If you’re not ready yet to take the plunge with a dSLR, you’d be happy to know that a simple point-and-shoot camera can produce a great photograph too. With thousands of choices in compact digital cameras, how do you pick the perfect one? Hopefully, with these 5 easy-to-follow tips, you’d end up with the right one that suits your requirements.
1.) Have a budget
A compact digital camera can cost anywhere from $100 to even over $500. If you walk into the store without a budget in mind, you will end up spending more than you can afford with features and extras you don’t need. On average, you can find a very decent compact camera for around the $250 mark. Compare prices and reviews online.

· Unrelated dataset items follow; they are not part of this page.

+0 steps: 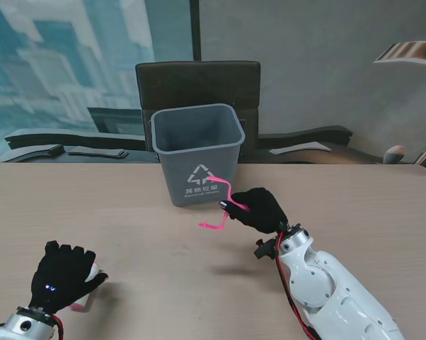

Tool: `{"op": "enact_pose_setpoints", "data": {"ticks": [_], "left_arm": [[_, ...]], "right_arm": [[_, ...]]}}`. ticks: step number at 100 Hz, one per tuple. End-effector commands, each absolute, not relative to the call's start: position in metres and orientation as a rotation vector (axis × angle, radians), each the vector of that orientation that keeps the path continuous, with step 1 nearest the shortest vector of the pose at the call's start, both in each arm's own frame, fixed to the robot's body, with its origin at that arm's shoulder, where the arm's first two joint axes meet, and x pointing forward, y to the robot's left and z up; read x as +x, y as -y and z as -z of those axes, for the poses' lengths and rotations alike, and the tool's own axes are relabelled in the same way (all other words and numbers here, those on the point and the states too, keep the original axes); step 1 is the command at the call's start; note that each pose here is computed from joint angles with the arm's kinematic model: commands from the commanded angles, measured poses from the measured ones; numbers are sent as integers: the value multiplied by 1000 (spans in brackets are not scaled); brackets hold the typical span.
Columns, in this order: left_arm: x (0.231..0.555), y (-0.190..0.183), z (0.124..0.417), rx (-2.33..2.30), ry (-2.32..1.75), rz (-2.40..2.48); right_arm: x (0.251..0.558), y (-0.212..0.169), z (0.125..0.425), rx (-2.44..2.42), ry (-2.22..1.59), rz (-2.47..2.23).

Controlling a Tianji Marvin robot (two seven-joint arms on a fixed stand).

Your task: Replace a lint-roller refill

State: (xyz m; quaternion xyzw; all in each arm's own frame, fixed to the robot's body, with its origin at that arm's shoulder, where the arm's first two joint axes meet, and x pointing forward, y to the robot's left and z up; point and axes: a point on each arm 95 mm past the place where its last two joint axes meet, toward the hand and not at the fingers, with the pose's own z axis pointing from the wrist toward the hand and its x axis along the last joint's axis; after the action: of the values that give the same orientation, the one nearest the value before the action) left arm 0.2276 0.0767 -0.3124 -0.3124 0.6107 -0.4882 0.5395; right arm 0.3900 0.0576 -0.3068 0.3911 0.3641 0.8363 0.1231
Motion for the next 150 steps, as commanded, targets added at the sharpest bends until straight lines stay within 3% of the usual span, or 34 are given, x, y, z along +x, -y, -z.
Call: {"op": "enact_pose_setpoints", "data": {"ticks": [1, 37, 150], "left_arm": [[221, -81, 322, -753, -1472, 1135], [202, -102, 339, -709, -1420, 969], [252, -95, 384, -904, -1629, 817]], "right_arm": [[389, -60, 308, 1146, -1084, -2440], [389, -62, 310, 1159, -1099, -2438], [391, -64, 313, 1192, -1113, -2437]]}}
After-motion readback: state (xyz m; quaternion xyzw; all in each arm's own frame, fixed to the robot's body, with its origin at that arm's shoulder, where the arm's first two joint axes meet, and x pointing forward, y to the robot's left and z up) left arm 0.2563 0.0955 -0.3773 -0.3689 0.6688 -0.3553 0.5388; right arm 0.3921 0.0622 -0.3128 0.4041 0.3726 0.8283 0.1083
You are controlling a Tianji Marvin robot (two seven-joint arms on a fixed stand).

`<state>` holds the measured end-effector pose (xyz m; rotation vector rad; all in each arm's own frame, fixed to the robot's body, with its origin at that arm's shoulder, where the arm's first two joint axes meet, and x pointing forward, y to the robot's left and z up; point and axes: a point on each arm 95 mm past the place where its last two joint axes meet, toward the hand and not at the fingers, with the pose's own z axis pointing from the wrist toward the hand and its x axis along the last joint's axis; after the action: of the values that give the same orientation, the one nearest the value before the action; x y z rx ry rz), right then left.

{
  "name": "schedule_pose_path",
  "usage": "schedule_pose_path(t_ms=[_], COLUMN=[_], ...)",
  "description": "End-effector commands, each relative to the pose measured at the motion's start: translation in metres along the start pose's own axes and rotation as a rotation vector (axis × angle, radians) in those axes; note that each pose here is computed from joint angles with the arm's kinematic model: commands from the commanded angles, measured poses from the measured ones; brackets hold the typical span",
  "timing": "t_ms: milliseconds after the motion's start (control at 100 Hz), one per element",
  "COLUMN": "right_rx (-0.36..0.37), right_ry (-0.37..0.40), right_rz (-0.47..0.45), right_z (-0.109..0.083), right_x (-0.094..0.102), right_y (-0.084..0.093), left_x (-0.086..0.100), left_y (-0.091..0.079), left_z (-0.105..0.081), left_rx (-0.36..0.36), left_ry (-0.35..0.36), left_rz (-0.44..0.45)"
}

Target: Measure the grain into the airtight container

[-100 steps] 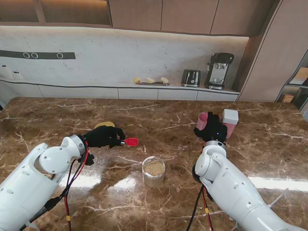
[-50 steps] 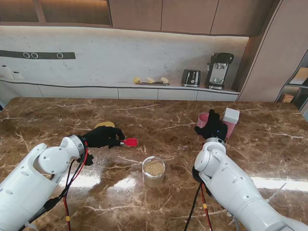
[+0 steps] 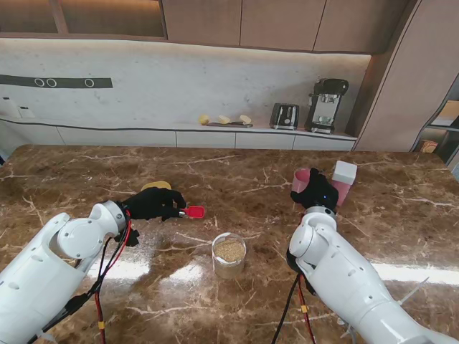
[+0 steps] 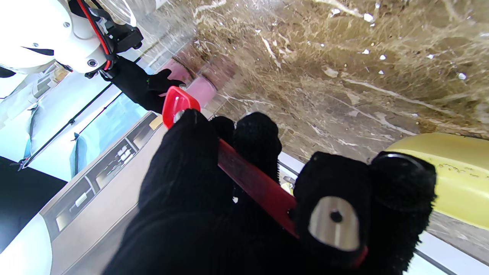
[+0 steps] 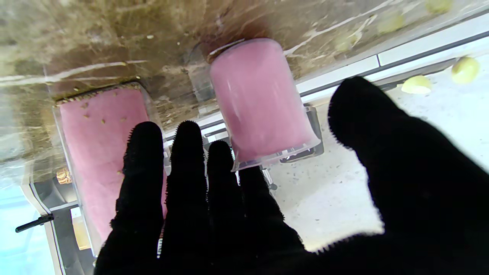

If you’re tight with money, look out for used cameras on auction sites, trading posts, forums and second-hand camera shops. A tip is to check after the Christmas period as a lot of people start posting “unwanted” gifts and you can be lucky enough to grab yourself a new camera for half of the retail price.
Photo thanks to tracer.ca
2.) Don’t Be Fooled by the Mega-pixels
10 years ago, mega-pixels were all the rage. A 5 mega-pixel camera would easily trump a 3 mega-pixel one. However, it’s not quite the case these days as most cameras come with at least 8 mega-pixels.
A lot of people confuse mega-pixels with the quality of the camera. What it basically determines is how big the photo can be enlarged to. The larger the mega-pixel of the photo, the more space it would also take up. I would rarely take a photo with my compact that’s over 5 mega-pixels, unless I was looking to blow it up to an A4 size. If you’re looking to print photos in its normal 4 x 6″ size, then shooting even with 3 mega-pixels will suffice.
Photo thanks to Claudio Matsuoka
3.) Take Note of the Lens
The quality of the lens is probably something I would focus on the most when it comes to selecting a compact camera. Things to look out for are:
- Wide angle lens (28mm or less): Lets you fit more into a photo. Great for landscapes and group photos.
- Optical zoom: A lot of cameras come with 3X optical zoom, with some going beyond to even 10X. Don’t confuse optical zoom with digital zoom. Digital zoom is like an inferior zoom where it’s done by your camera (rather than the lens) — it’s actually just cropping the photo while magnifying it.
- Aperture: A large aperture (lower f-stop) like f2.8 or f1.8 means a faster lens and less depth of field in your photos. It will definitely be helpful in low-light conditions or trying to freeze an action shot.
- Image Stabilization (IS): Look out for this feature, most notably with Canon cameras. It’s also great for capturing clearer and crisper images in low-light conditions or when you have an unsteady hand.
Photo thanks to George Rex
4.) Flexibility With Settings and Modes
Look out for different scene modes or presets like macro, sports, fireworks, beach etc. They can help you take a better photograph by automatically adjusting ISO, white balance, shutter speed and aperture. What’s even better is if you have more manual control over those settings. That’s usually the case with premium compacts like the Canon G11 and Panasonic DMC-GF1.
If you’re looking to shoot videos, be weary of the resolution, frames per second (fps) and also sound quality. Some compacts allow you to zoom in when you’re recording, while others remain stationary. A lot of compact cameras now offer video recording in HD format, which I’ve been quite impressed with.
Photo thanks to Jbangelo
5.) Try Before You Buy
Never buy a camera without trying it and its competitors. A touch-screen LCD monitor might sound great, until you try it in real life and realize it’s not what you’re after. The camera might look slick in the photos, but might no be ergonomic to hold in your hand. All these things can be sussed out at your local camera shop or duty free store.